Filter the data for lines with the word "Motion" and copy those lines.

● **Supplied data**
+===+
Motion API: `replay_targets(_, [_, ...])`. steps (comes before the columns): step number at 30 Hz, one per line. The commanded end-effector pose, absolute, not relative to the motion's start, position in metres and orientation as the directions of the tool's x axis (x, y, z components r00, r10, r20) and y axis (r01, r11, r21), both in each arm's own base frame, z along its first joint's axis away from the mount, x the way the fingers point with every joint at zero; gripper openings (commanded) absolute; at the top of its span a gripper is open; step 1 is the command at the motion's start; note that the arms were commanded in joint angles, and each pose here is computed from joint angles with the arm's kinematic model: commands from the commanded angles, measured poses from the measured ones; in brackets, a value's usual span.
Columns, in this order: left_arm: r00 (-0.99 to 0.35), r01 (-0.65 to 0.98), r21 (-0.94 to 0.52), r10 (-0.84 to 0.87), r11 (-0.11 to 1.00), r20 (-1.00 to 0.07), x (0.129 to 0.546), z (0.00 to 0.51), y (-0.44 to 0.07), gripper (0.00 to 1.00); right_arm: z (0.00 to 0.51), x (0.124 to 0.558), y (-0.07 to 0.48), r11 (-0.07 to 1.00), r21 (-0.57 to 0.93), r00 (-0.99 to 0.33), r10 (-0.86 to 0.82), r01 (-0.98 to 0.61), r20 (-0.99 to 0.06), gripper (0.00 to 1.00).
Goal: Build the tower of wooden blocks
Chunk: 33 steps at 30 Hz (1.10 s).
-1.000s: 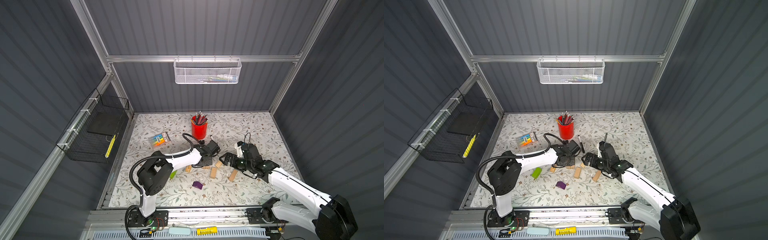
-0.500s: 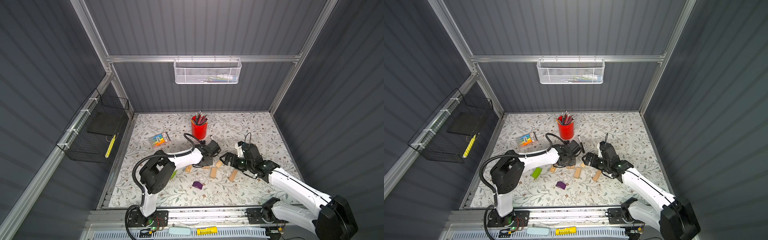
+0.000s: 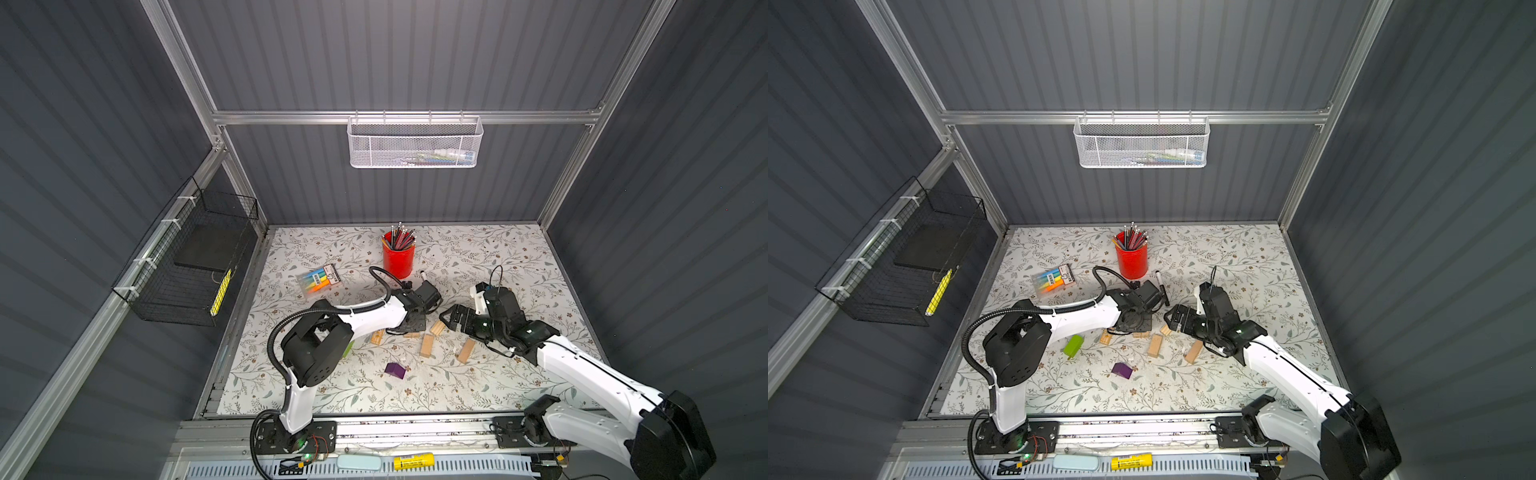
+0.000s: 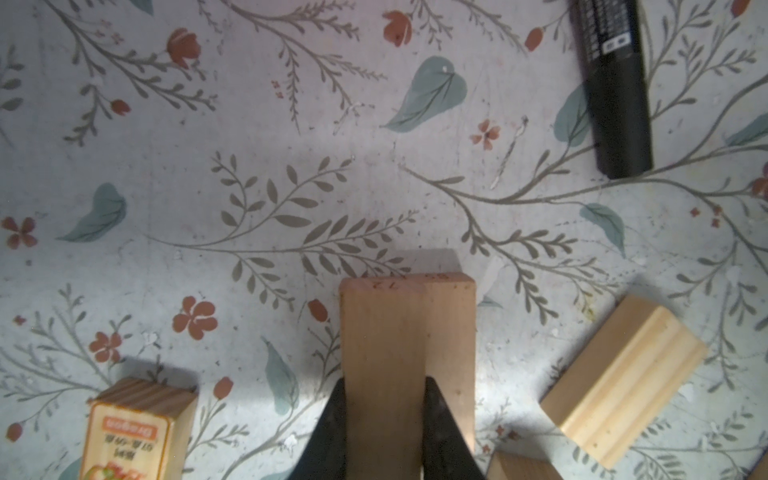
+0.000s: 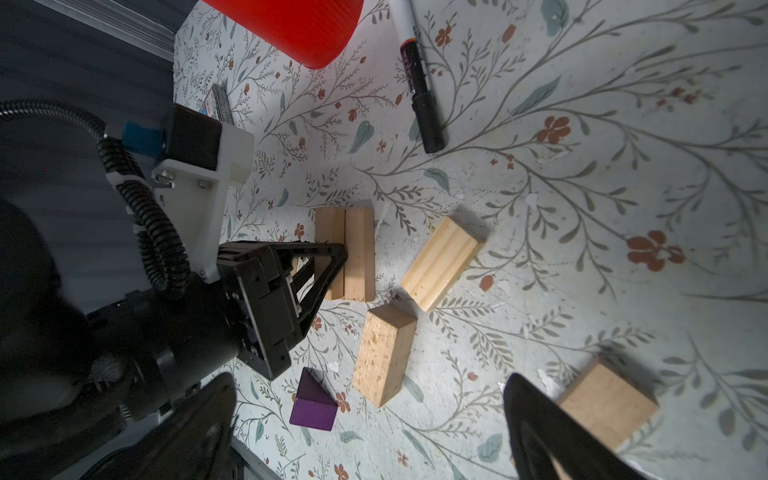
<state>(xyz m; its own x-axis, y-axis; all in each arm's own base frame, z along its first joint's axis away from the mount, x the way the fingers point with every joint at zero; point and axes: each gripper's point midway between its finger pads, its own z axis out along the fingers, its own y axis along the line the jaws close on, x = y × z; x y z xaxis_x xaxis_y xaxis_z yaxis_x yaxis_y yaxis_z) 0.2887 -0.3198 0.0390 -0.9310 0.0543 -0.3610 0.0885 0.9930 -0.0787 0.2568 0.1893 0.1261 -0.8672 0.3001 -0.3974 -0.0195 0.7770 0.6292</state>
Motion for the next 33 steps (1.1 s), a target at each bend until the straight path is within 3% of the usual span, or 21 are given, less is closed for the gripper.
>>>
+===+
● **Reply**
Motion API: `replay_targets(_, [_, ...])`. steps (comes before the columns): step number at 30 Hz, one per line. The commanded end-effector pose, absolute, not relative to the motion's start, position in metres and orientation as the directions of the tool's x axis (x, y, z components r00, r10, r20) and y axis (r01, r11, r21), both in each arm's own base frame, z along its first joint's axis away from the mount, x the way the fingers point with every joint at zero; gripper openings (commanded) absolute; at the top of its span a gripper is open; step 1 is the command at the motion's start; note that the arms were commanded in joint angles, and each pose here is computed from joint angles with the arm's kinematic model: commands from the commanded angles, measured poses from the measured ones; in brackets, a value's usual span.
Motion for the next 33 steps (1.1 s), a target at each bend until the straight path is within 3% of the usual span, or 21 are given, less is closed for the gripper.

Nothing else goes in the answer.